• **Task to complete**
List each line of the data that holds the string "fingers", please.

(Records from a data source)

+++++

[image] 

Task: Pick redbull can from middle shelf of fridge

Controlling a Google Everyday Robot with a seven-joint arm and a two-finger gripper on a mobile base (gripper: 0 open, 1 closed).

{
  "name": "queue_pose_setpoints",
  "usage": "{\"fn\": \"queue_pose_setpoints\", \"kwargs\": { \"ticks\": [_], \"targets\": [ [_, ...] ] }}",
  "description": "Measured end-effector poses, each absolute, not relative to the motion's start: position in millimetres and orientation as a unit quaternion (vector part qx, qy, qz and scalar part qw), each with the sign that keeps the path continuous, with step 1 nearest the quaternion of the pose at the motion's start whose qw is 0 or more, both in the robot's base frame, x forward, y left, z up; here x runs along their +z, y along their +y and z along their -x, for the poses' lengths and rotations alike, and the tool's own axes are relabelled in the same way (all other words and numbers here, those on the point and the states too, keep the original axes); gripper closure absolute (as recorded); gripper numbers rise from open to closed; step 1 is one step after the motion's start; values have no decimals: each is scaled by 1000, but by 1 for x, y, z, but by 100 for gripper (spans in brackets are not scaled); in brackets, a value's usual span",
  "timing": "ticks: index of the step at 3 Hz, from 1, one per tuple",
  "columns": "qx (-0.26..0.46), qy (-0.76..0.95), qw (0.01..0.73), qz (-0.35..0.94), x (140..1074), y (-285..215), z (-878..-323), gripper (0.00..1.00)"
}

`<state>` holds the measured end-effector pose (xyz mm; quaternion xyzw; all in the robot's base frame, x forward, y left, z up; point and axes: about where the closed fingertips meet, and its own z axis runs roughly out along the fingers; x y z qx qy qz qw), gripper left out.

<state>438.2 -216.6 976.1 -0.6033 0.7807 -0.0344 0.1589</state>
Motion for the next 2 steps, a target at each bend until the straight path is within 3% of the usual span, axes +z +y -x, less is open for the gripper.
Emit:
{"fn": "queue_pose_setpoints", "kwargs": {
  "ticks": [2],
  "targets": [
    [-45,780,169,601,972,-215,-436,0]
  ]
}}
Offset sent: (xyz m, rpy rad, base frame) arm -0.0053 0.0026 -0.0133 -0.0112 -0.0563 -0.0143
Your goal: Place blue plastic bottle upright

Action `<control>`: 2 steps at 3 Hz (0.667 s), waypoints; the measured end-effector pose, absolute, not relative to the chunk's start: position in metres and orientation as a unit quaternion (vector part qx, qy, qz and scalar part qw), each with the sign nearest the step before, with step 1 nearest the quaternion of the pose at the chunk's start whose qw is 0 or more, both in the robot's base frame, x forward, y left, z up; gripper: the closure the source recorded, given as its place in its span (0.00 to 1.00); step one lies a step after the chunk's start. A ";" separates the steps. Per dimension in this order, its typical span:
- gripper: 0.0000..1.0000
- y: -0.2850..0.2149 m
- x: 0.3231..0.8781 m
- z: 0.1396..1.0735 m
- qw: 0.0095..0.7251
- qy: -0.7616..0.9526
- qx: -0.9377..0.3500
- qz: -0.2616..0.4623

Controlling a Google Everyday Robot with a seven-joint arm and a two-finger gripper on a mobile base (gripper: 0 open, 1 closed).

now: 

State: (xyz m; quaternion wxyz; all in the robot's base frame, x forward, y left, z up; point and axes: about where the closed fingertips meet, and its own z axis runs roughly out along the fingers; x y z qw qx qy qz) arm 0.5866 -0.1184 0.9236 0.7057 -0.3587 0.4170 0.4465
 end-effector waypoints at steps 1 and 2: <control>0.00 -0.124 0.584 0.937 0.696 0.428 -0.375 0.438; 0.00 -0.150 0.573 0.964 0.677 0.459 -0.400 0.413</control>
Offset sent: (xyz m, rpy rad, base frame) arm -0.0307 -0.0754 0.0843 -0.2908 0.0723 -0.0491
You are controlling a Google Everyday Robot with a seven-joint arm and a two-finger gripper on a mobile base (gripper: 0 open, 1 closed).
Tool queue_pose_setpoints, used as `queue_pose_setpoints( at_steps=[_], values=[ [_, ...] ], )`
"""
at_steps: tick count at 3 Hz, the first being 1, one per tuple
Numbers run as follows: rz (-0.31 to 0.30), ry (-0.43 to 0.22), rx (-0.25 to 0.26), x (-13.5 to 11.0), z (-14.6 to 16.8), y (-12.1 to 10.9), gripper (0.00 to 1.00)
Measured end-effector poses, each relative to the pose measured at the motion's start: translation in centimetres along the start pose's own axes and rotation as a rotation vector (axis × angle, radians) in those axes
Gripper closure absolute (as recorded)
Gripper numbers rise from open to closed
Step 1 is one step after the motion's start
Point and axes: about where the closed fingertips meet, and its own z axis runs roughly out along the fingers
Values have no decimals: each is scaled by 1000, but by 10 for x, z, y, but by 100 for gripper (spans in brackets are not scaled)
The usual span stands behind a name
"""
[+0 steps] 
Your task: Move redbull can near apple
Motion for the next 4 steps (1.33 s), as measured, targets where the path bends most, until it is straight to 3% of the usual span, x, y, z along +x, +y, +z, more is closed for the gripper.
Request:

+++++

• **Result for this task**
`<state>` holds the measured end-effector pose (xyz mm; quaternion xyzw; all in the robot's base frame, x forward, y left, z up; point and axes: about where the closed fingertips meet, and its own z axis runs roughly out along the fingers; x y z qx qy qz qw), gripper left out.
State: (xyz m; quaternion wxyz; all in the robot's base frame, x forward, y left, z up; point and axes: about where the closed fingertips meet, and its own z axis runs roughly out along the fingers; x y z qw qx qy qz) arm 0.5866 -0.1184 0.9236 0.7057 -0.3587 0.4170 0.4465
Point and axes: about where the closed fingertips meet, and its own z axis runs roughly out along the fingers

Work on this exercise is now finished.